Il cantiere attualmente in corso prevede l’allargamento di un ulteriore tratto di oltre mezzo chilometro di Sp 46 utilizzando anche un piccolo canale che è stato tombato dal Consorzio di bonifica dell’Emilia centrale in queste settimane, comportando inevitabilmente – per ragioni di sicurezza – la chiusura al transito della strada, ovviamente tranne residenti e autorizzati. Concluso questo intervento, da domani via Cà de Frati tornerà ad essere regolarmente percorribile fino alla nuova fase di lavori, che saranno gestiti dalla Provincia di Reggio Emilia e partiranno – a seconda delle condizioni meteo – tra fine gennaio e i primi di febbraio con ulteriori modifiche alla viabilità.

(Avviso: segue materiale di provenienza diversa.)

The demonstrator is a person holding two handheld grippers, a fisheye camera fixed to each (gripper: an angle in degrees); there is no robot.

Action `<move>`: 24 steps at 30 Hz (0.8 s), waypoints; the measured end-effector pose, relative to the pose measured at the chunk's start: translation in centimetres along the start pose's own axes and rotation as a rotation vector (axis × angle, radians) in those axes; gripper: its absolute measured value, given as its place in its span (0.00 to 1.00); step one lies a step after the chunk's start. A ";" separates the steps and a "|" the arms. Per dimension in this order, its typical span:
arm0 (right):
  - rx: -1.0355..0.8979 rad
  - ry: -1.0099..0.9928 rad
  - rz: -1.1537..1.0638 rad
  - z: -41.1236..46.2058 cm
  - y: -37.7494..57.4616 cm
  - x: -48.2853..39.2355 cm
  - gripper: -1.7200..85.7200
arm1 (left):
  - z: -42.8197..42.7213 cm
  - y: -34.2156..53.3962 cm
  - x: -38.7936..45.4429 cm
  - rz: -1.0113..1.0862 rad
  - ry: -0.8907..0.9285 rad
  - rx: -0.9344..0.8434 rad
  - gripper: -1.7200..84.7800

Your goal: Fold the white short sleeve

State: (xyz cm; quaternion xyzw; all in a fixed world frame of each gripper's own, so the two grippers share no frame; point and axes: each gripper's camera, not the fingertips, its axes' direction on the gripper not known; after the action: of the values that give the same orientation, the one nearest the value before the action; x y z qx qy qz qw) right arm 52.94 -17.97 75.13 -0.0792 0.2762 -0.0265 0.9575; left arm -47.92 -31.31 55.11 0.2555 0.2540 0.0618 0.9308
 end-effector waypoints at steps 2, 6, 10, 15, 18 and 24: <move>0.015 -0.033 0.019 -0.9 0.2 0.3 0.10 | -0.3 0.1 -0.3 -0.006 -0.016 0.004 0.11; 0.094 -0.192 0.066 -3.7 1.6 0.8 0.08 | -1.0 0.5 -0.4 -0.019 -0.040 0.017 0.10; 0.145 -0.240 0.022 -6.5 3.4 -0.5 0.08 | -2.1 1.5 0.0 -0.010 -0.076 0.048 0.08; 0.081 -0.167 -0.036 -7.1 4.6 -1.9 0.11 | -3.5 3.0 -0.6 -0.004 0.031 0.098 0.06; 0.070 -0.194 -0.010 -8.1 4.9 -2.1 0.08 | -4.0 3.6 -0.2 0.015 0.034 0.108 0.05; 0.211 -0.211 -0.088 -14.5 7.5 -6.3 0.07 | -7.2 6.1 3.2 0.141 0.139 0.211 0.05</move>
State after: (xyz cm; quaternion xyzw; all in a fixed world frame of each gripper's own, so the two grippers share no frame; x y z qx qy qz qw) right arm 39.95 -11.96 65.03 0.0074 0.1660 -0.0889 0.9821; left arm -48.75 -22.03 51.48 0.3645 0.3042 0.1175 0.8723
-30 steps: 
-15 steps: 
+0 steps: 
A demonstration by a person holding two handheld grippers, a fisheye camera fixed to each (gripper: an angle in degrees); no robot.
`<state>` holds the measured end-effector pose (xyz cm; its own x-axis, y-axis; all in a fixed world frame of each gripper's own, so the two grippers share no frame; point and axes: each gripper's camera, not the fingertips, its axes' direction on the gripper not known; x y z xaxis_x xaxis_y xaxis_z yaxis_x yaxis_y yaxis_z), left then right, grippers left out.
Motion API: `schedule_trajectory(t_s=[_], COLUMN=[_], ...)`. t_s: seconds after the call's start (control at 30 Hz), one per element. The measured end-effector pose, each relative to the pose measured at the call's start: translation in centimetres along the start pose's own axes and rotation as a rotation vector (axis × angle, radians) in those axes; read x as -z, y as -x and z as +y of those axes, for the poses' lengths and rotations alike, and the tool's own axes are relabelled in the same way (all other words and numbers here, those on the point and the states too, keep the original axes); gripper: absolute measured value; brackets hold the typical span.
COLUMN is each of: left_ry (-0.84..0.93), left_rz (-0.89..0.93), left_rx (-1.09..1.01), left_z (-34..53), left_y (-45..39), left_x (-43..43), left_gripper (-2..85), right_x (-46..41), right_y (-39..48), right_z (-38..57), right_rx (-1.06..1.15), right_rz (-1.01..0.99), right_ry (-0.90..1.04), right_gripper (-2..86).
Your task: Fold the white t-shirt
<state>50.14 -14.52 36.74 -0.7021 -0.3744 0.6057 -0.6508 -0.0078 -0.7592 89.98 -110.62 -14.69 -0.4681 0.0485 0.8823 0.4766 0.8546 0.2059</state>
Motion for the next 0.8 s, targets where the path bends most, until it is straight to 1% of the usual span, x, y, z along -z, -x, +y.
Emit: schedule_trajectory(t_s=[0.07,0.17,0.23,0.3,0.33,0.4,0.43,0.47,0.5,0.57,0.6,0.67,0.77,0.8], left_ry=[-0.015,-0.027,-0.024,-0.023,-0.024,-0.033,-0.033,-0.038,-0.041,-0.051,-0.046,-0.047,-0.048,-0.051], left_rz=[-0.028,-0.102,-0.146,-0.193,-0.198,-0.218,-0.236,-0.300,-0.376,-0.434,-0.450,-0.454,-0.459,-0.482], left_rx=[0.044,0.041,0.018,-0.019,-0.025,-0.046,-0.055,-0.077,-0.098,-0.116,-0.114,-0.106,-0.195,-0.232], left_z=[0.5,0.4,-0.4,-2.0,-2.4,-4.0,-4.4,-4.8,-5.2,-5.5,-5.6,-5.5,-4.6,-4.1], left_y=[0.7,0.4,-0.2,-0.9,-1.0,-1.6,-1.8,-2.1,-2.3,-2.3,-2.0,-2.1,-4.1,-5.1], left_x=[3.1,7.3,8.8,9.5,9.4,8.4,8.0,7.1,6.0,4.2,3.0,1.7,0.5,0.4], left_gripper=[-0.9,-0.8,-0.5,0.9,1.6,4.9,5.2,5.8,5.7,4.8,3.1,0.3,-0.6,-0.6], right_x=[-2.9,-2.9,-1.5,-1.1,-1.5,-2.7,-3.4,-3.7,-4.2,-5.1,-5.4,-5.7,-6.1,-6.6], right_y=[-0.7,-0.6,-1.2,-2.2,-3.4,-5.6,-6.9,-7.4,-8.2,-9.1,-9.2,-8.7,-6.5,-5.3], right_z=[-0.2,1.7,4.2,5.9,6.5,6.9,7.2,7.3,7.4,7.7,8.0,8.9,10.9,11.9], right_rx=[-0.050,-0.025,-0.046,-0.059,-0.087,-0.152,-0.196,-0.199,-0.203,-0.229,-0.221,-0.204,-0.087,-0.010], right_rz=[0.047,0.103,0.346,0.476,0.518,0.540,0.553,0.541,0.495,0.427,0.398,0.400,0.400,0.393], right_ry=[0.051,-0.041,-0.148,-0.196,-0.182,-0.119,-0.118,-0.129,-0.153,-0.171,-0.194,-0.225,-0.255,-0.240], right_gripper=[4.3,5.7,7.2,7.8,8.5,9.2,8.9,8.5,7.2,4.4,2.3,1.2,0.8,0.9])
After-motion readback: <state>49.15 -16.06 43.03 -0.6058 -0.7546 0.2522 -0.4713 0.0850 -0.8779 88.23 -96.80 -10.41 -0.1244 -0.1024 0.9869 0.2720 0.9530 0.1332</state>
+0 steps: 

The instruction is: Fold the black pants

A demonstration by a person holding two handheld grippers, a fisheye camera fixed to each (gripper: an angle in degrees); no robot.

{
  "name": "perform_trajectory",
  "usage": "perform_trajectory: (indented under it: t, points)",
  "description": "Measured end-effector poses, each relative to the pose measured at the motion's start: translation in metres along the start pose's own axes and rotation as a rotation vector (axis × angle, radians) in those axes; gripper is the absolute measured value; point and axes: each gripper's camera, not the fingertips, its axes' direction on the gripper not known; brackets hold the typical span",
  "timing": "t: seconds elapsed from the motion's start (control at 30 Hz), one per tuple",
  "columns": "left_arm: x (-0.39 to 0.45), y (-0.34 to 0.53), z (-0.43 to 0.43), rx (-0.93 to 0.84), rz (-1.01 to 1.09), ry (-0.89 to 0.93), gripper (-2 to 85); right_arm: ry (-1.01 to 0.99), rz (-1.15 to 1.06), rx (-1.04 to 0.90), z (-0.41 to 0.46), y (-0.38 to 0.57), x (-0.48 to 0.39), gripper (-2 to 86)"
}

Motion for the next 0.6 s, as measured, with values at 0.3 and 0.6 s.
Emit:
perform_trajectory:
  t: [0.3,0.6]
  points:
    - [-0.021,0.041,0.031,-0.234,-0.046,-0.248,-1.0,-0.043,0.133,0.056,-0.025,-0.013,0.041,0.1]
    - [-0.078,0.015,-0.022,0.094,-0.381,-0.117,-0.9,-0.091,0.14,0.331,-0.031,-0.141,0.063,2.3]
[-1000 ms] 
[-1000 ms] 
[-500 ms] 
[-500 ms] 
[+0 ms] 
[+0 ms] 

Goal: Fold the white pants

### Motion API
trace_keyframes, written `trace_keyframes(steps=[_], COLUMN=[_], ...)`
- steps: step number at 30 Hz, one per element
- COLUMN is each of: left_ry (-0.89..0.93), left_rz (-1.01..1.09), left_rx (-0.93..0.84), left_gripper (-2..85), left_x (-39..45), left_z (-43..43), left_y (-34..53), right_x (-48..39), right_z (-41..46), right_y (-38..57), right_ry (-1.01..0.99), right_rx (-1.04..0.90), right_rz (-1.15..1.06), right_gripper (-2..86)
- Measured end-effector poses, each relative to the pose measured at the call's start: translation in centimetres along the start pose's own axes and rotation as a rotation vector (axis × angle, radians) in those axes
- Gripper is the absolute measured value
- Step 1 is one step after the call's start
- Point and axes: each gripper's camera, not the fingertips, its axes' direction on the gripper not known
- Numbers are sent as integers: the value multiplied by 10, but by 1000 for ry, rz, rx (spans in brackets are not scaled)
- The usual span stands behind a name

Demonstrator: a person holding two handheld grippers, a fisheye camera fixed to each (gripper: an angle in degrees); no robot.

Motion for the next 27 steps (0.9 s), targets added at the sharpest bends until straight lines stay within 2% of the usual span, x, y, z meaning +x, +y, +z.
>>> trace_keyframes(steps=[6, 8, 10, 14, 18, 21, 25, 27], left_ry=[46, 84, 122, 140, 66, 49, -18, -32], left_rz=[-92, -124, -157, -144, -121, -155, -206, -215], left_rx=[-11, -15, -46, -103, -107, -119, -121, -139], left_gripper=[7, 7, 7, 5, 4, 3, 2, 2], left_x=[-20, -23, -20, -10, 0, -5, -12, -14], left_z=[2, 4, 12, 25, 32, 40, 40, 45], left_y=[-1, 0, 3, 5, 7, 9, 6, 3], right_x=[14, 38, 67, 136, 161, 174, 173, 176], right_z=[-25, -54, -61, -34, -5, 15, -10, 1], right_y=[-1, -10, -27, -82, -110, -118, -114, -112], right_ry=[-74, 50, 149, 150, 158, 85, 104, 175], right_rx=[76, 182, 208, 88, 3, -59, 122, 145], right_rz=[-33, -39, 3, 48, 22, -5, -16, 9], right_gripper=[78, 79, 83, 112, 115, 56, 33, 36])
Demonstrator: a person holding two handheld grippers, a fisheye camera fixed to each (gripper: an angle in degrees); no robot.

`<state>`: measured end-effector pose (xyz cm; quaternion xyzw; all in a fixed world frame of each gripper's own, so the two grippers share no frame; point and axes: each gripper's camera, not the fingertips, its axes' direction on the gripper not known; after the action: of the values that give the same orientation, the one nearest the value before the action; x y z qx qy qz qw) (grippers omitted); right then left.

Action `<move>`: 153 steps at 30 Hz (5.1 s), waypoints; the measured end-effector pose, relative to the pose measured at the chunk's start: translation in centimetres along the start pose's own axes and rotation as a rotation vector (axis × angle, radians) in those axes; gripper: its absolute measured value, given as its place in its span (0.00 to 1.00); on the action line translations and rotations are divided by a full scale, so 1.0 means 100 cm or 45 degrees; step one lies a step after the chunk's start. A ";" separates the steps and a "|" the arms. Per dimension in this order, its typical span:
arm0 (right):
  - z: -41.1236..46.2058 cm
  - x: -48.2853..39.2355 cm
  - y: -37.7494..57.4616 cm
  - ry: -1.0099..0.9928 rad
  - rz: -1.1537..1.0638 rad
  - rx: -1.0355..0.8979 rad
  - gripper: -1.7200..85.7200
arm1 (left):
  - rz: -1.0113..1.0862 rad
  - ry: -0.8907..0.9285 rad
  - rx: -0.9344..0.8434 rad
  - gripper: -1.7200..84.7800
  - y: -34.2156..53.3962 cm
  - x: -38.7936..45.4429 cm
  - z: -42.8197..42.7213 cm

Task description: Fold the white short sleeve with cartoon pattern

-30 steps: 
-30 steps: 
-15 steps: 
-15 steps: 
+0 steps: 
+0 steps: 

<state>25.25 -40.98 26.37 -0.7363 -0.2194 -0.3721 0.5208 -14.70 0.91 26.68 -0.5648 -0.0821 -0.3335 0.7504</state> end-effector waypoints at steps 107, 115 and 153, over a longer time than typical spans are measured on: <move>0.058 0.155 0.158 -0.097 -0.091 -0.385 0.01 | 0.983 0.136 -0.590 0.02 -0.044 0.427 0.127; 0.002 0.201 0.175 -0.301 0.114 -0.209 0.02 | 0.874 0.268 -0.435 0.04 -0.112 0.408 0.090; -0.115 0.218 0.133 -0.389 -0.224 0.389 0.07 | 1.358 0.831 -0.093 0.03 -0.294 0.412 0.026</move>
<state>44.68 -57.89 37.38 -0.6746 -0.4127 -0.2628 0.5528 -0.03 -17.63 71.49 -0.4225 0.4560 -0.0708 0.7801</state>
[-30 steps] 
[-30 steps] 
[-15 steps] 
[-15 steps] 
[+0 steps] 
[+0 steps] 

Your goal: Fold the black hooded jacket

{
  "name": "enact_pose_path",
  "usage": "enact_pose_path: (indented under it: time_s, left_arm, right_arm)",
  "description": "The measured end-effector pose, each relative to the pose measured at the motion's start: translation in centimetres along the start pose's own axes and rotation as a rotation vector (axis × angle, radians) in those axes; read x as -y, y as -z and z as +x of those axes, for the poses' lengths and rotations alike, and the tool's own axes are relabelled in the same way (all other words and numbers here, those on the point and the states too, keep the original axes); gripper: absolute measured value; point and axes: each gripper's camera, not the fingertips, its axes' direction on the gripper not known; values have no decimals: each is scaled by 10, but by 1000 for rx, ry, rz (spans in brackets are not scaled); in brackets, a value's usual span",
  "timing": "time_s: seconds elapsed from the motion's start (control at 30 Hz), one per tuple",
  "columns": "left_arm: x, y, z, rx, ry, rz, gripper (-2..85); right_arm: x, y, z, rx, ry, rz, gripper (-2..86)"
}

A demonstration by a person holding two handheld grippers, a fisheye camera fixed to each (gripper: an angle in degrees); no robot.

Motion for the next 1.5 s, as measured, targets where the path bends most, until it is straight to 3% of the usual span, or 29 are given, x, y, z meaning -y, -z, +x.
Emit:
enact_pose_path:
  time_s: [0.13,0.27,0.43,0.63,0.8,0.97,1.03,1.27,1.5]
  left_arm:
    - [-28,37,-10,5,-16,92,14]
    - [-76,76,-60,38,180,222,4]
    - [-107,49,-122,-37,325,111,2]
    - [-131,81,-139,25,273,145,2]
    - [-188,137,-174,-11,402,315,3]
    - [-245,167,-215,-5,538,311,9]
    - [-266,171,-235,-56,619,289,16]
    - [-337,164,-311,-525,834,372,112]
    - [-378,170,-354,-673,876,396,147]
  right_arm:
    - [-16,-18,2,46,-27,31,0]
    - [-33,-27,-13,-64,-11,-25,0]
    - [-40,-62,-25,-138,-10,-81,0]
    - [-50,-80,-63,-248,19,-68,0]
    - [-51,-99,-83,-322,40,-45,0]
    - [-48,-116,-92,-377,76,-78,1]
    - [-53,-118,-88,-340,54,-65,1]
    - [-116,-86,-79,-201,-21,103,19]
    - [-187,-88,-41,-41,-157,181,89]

Il cantiere avviato a novembre unisce i lotti delle annualità 2021 e 2022 per un investimento di 1,3 milioni di euro, grazie anche ai finanziamenti previsti dal piano quinquennale del Ministero delle Infrastrutture per la manutenzione straordinaria della rete viaria di Province e Città metropolitane. A giugno 2021 era stato invece ultimato il primo lotto, da 1 milione di euro, che aveva comportato il completo risanamento e l’allargamento da 6 a 8,5 metri di un tratto di circa 500 metri di Sp 46, nonché la sistemazione di un tratto di 850 metri di cui 150 metri costituiti da una zona particolarmente cedevole tale da essere assimilata ad una situazione in frana.

L’obiettivo di questi interventi – che si concluderanno tra il 2023 e il 2024 – è quello di mettere in sicurezza quest’arteria che collega Rio Saliceto, Fabbrico e Rolo e che presenta diverse criticità, essendo stata pensata e realizzata decine di anni fa, per volumi di passaggio e mezzi con dimensioni certamente differenti da quelli attuali, per di più costruita su di un argine, quindi particolarmente soggetta ad avvallamenti.